London Technology Week will showcase the UK as a global tech powerhouse
This week, tens of thousands of tech experts from all over the world will descend on the capital for London Technology Week. It presents an opportunity to celebrate our city’s position as the tech capital of Europe. Inventors and innovators will parade the very latest in pioneering tech and digital thinking. And hundreds of workshops will explore everything from robotics to smart cities.
It’s a testament to London’s tech prowess that it’s impossible to think of such an event being hosted in any other European city. The sheer scale and diversity of the capital’s tech industry has made it a magnet for entrepreneurs and investors alike.

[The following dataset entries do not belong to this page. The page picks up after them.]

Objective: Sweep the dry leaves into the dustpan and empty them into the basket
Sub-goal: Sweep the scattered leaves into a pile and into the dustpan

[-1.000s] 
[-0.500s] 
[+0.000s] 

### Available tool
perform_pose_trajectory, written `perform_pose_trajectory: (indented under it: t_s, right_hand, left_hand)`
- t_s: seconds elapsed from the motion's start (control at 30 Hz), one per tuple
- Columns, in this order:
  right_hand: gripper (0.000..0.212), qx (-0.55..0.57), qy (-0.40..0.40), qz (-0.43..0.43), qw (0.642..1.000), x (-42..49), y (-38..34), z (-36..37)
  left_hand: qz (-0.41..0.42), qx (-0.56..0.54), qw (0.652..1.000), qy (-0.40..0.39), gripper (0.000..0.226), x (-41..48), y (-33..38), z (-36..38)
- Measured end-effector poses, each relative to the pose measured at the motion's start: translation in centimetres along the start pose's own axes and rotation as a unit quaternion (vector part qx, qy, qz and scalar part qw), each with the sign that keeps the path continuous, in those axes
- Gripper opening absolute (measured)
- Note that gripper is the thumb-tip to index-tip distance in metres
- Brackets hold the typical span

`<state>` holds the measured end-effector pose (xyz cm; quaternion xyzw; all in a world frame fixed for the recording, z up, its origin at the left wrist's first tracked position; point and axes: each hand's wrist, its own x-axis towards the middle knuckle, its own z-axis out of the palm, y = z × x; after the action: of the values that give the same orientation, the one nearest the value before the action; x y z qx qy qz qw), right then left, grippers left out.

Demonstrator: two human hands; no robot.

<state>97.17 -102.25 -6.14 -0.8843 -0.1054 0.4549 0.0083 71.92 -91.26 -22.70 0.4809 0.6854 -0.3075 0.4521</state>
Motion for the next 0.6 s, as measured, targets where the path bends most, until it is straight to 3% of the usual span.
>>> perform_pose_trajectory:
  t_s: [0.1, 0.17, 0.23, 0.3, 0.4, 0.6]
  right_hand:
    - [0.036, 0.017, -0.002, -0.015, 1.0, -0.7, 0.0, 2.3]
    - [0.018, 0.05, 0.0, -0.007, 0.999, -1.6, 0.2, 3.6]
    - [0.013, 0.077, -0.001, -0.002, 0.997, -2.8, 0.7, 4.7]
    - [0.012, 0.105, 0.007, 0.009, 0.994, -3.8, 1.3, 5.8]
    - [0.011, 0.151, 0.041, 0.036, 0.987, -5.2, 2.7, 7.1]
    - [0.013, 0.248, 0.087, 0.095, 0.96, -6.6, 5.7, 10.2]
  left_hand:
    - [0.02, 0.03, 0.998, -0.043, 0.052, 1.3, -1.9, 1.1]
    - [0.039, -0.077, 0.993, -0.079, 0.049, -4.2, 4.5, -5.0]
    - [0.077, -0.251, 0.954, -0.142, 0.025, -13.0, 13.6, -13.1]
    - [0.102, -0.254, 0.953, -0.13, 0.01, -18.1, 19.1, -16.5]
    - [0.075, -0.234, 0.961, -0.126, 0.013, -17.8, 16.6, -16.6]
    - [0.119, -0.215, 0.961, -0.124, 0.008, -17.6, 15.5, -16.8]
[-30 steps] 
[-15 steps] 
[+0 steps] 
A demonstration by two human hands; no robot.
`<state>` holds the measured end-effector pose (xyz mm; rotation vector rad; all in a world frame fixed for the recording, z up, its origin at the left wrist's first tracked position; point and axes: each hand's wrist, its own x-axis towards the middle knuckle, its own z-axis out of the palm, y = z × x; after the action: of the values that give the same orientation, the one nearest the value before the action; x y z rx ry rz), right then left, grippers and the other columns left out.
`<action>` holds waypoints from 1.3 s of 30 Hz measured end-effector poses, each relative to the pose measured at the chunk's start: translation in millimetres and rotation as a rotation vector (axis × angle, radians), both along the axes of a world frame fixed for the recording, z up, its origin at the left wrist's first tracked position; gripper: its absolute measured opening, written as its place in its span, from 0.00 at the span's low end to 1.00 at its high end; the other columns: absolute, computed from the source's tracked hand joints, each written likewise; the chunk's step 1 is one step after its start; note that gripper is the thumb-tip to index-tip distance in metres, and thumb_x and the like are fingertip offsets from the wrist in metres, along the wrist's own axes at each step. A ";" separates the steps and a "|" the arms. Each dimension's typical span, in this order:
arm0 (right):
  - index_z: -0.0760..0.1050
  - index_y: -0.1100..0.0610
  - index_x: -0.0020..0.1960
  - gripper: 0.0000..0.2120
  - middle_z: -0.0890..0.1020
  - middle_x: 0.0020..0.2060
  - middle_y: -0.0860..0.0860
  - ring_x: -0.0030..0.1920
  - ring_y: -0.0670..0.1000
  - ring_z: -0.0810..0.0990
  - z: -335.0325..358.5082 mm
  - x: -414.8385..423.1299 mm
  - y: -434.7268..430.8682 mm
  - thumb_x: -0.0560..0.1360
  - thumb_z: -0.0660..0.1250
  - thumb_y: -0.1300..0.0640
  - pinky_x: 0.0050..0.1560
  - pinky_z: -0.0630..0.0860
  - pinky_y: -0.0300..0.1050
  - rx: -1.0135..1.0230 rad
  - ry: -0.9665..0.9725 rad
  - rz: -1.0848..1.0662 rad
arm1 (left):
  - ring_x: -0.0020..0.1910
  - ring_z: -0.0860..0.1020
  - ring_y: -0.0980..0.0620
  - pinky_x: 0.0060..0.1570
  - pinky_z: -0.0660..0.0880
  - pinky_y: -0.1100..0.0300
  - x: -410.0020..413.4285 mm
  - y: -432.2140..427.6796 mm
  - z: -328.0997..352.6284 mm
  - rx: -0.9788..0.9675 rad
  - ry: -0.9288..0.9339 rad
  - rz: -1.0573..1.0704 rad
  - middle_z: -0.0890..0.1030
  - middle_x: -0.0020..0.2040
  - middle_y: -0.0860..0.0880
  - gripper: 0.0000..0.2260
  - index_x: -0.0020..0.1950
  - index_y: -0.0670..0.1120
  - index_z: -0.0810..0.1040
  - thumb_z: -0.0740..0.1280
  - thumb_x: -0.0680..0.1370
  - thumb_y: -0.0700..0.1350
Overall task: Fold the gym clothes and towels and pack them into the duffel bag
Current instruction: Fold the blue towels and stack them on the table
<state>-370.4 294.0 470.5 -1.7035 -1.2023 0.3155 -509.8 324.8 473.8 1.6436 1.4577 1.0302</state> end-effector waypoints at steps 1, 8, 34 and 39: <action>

The facts speak for themselves. In the first quarter of 2015, investors pumped a record-breaking $682m (£459m) of venture capital into the city’s digital sector (a rise of 66 per cent on the same quarter last year). Since 2010, the number of digital businesses in East London’s Tech City alone has soared from 250 to over 3,000 and counting. Today, more than 350,000 Londoners are employed in digital businesses.
And it’s not just about Silicon Roundabout. London’s tech sector has many beating hearts.

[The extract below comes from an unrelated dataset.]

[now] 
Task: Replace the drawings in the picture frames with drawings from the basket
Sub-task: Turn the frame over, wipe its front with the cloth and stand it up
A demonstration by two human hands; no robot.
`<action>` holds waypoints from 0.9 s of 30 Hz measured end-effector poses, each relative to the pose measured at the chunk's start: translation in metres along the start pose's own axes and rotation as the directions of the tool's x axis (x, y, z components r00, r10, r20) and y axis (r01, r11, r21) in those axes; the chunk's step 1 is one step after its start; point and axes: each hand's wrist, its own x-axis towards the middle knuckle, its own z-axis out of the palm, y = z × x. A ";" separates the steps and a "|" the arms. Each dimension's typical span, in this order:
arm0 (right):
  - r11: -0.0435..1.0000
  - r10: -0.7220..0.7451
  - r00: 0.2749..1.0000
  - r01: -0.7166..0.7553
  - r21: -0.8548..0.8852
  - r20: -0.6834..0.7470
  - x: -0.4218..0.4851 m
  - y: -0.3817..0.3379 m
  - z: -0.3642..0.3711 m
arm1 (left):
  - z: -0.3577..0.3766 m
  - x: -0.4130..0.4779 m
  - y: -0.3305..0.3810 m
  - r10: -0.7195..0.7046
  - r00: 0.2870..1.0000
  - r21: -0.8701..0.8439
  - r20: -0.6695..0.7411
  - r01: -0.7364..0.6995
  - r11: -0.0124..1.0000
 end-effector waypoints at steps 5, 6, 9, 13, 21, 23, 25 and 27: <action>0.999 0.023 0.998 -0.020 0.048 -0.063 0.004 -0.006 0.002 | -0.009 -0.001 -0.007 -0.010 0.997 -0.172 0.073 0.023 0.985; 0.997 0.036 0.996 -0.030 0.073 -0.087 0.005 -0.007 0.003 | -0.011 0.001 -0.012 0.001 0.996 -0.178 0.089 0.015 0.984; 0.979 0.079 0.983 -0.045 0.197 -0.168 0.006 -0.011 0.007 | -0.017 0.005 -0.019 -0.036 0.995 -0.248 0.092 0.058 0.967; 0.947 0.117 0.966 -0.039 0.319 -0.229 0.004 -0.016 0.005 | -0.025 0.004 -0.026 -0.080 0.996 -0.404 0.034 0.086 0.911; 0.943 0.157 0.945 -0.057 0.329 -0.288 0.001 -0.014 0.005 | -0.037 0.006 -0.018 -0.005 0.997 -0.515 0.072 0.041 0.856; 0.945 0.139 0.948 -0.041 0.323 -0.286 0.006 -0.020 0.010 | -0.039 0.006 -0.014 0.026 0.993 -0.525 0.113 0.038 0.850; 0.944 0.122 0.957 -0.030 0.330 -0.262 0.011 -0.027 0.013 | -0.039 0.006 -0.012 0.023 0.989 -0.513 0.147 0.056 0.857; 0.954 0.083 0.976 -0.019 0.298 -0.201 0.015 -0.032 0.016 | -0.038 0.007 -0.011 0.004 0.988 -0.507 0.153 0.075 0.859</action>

Pockets of digital innovation have sprouted up across the capital. The new Knowledge Quarter in King’s Cross is home to Google, the Alan Turing Institute, the Digital Catapult and a host of research-focused firms. In Canary Wharf, a growing cluster of FinTech startups is lighting up One Canada Square. Haggerston’s makers movement has produced the likes of Roli, with its pioneering music and touch technology, and Primo, a maker of technology toys, as well as Goodnight Lamp, which is humanising technology and communication in groundbreaking ways.
A glance at the events on offer this week confirms that, when it comes to digital, few sectors are left untouched. From adtech to edtech, London boasts one of the world’s most exciting, diverse and successful ecosystems.

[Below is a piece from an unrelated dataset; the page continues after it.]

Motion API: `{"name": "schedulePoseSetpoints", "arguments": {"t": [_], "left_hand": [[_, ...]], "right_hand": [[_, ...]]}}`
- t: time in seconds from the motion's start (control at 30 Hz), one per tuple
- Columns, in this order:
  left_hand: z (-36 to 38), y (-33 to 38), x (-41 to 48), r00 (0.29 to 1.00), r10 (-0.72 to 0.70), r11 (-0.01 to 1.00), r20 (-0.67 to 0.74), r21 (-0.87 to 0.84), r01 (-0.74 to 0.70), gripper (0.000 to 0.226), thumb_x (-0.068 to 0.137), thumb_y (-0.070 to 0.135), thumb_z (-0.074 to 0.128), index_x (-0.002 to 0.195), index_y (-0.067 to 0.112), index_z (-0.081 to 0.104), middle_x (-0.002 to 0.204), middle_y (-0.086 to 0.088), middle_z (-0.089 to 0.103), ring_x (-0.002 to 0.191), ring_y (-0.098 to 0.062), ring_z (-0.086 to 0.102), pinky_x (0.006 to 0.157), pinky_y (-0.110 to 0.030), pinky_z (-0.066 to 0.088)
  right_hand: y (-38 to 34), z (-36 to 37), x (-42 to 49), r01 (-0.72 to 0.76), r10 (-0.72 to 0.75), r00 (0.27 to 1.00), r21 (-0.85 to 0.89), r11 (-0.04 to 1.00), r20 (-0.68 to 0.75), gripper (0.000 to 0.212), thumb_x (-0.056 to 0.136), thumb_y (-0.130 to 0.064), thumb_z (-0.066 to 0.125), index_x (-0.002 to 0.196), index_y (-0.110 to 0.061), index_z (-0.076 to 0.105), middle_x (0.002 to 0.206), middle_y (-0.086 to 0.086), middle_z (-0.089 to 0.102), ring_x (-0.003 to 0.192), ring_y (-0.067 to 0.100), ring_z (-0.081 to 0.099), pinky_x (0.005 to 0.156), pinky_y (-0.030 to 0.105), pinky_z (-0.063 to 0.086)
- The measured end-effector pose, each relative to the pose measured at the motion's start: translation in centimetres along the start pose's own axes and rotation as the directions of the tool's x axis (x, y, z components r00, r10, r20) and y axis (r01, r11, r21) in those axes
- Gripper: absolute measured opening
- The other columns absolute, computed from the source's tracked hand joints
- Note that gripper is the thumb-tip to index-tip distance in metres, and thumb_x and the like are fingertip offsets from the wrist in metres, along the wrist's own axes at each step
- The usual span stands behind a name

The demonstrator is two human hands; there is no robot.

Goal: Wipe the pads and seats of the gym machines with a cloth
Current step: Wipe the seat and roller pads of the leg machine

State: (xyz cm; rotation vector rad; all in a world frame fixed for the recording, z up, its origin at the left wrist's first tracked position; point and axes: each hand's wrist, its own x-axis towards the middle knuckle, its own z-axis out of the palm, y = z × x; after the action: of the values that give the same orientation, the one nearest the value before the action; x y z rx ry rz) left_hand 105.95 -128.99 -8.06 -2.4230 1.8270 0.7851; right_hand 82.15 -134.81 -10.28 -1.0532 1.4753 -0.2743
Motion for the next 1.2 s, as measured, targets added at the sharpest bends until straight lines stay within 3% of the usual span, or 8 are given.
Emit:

Of course, the flames of the UK digital economy were not sparked entirely by the industrious inhabitants of an East London postcode. A culture of entrepreneurship has been spreading like a pandemic across the nation. With more than half a million new companies registered in 2014 – including a higher proportion in tech than ever before – Britain boasts clusters of entrepreneurs across the country.
Tech City UK’s recent Tech Nation report found that a staggering 1.46m people are employed in digital businesses across the UK. London-based Just Eat, whose market capitalisation is £2.5bn, and global mobile advertising tech supremo Sumo Global, both recently expanded their teams in Bristol to tap into local development talent. “Cyber Valley” in Great Malvern may receive few headlines, but there’s a brain-powered hub of cyber-security startups around GCHQ doing amazing things.
Connecting London to the wider national ecosystem is crucial. A collaborative relationship between all our tech clusters can fast-track London and the UK to its rightful position at the top of the innovation stakes.
As we enjoy the feast of offerings at London Technology Week, let’s celebrate the fact that this city, and the UK as a whole, is coming of age as a global digital powerhouse.